Voo 93 enuncia o que uma certa consciência metódica necessita: representa heróis que são necessários à redenção de uma cultura, de uma civilização ou modus vivendi, e cujos actos, em rigor, não têm pinga de heroísmo. Representa então a própria crença em sustentáculos que, ao contrário de todos os que lhes sobreviveram, já não são livres para recusarem tal condição. É que os heróis, ao contrário do comum dos mortais, não têm o benefício do sem-sentido que permite organizar, com mais ou menos dificuldade, a tessitura do real. Em vez de transformarem obstáculos em meios, na frágil tradição de Ulisses, os heróis manifestam apenas a cristalização compulsiva com que ficam gravados, como lápides, a fundamentar uma realidade que não é a deles.

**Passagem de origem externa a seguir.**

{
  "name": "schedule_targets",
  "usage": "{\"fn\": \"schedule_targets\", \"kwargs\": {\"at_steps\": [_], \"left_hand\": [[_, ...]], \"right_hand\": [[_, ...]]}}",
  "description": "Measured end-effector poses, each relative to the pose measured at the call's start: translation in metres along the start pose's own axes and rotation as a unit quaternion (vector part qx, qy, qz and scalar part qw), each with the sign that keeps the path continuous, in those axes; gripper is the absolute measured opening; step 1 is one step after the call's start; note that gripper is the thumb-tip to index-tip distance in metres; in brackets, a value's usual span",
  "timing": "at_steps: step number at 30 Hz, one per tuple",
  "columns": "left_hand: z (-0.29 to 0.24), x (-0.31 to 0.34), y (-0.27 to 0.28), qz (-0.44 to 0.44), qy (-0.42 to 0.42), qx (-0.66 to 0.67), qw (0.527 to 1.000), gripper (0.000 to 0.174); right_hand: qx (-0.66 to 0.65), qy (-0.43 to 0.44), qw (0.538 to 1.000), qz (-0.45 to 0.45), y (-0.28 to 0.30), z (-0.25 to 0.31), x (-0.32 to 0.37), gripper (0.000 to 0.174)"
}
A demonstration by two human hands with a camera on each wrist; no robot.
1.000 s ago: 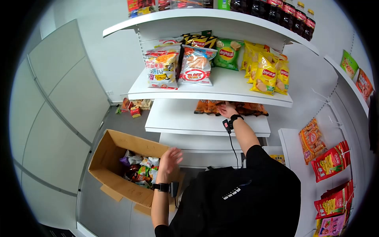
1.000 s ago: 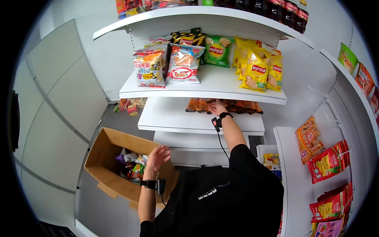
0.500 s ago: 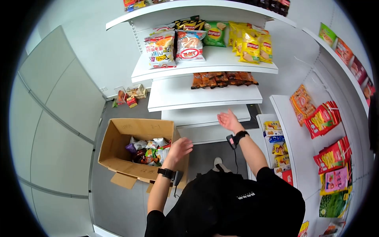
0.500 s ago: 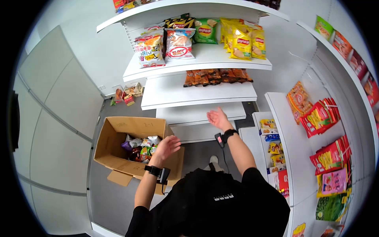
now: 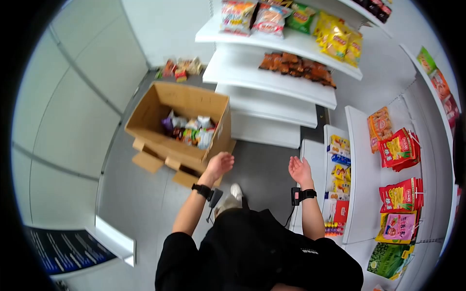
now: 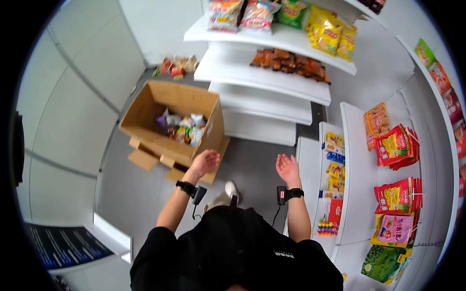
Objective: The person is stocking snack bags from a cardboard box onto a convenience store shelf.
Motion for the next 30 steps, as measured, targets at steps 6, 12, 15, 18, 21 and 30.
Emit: {"fn": "schedule_targets", "kwargs": {"at_steps": [6,12,15,18,21,30], "left_hand": [[0.081,0.064,0.046,-0.051,0.070,-0.044,0.995,0.027],[0.073,0.083,0.104,-0.097,0.036,-0.028,0.994,0.027],[0.041,0.089,0.118,-0.105,0.005,0.000,0.994,0.028],[0.006,0.090,0.144,-0.105,-0.037,0.030,0.993,0.029],[-0.038,0.085,0.184,-0.144,-0.063,0.044,0.987,0.028],[-0.192,0.039,0.303,-0.149,-0.115,0.047,0.981,0.038]], "right_hand": [[-0.071,-0.035,0.995,-0.064,0.099,-0.063,0.063,0.034],[-0.041,-0.047,0.995,-0.074,0.098,-0.088,0.085,0.028],[-0.018,-0.052,0.997,-0.056,0.062,-0.093,0.059,0.028],[0.021,-0.076,0.997,-0.020,0.008,-0.111,0.028,0.029],[0.049,-0.089,0.995,0.013,-0.064,-0.140,-0.013,0.030],[0.125,-0.138,0.978,0.095,-0.259,-0.238,-0.106,0.035]]}}
Point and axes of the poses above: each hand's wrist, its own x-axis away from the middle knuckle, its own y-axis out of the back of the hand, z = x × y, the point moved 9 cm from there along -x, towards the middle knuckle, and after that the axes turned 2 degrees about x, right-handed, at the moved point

...A da proximidade. Até aquela data, havia qualquer coisa que nos conduzia à inanidade e à demissão, como se a História, altamente mediada pela televisão e seus satélites, se desse a ler a uma inalcançável distância. O redemoinho dos factos fazia com que nos perdêssemos num turbilhão infinito, obrigando-nos ao exercício muito pós-moderno da relativização e do parêntesis, fazendo-nos bolinar na História como um barco bêbado. Até que ali, naquele fatídico 11 de Setembro, a História sucedia, próxima e centrada em si mesma, falando-nos directamente e levando-nos ao ingrato exercício de assumir posições. O 11 de Setembro foi, neste sentido, talvez o primeiro evento contemporâneo de efectiva inscrição global no leme incontornável da História…
O filme…
… Por isso, o modo como participamos nessa trama despida do filme Voo 93 é o da identificação de lugares, posições, estados em que o 11 de Setembro nos surpreendeu, próximo e chocante, seja em casa, ou na esplanada, ou nos ritmos titubeantes de final de Verão. O filme confirma o que já não precisa de confirmação: o reconhecimento do modo como cada um, diferentemente, confere importância ao facto histórico do 11 de Setembro; reaviva o imenso acabrunhamento das límpidas consciências que não o sabiam explicar, que não sabiam ainda como reconhecer-se na histórica tragédia com que convivemos tão proximamente. E surge-nos a tentação de acompanhar os eventos com o nosso lugar na altura em que decorreram: Aqui, estava no café… Nesta altura, estava na rua x…
Os factos…
… quase sem os recursos que, ultrapassando a ingenuidade dos que vêem o género documental como uma pouco recursiva enunciação de factos, vão transformando documentários em sucessos de bilheteira. Aqui, o que vemos é a narração em directo e pelo interior de algo que já conhecemos, que ainda não dominamos, ainda um tanto incrédulos e descrentes – Como foi isto possível?... Voo 93 é a enunciação de factos já conhecidos, de acordo com a tese “oficial”, que sugere a resistência dos passageiros que, mau grado seu, foram protagonistas sem nome de uma História ainda por escrever.
Dos “Heróis”
Voo 93 enuncia o que uma certa consciência metódica necessita: representa heróis que são necessários à redenção de uma cultura, de uma civilização ou modus vivendi, e cujos actos, em rigor, não têm pinga de heroísmo. Representa então a própria crença em sustentáculos que, ao contrário de todos os que lhes sobreviveram, já não são livres para recusarem tal condição. É que os heróis, ao contrário do comum dos mortais, não têm o benefício do sem-sentido que permite organizar, com mais ou menos dificuldade, a tessitura do real. Em vez de transformarem obstáculos em meios, na frágil tradição de Ulisses, os heróis manifestam apenas a cristalização compulsiva com que ficam gravados, como lápides, a fundamentar uma realidade que não é a deles.
É esta a justificação, tão alinhada com a “tese oficial”, que nos concede um filme como Voo 93.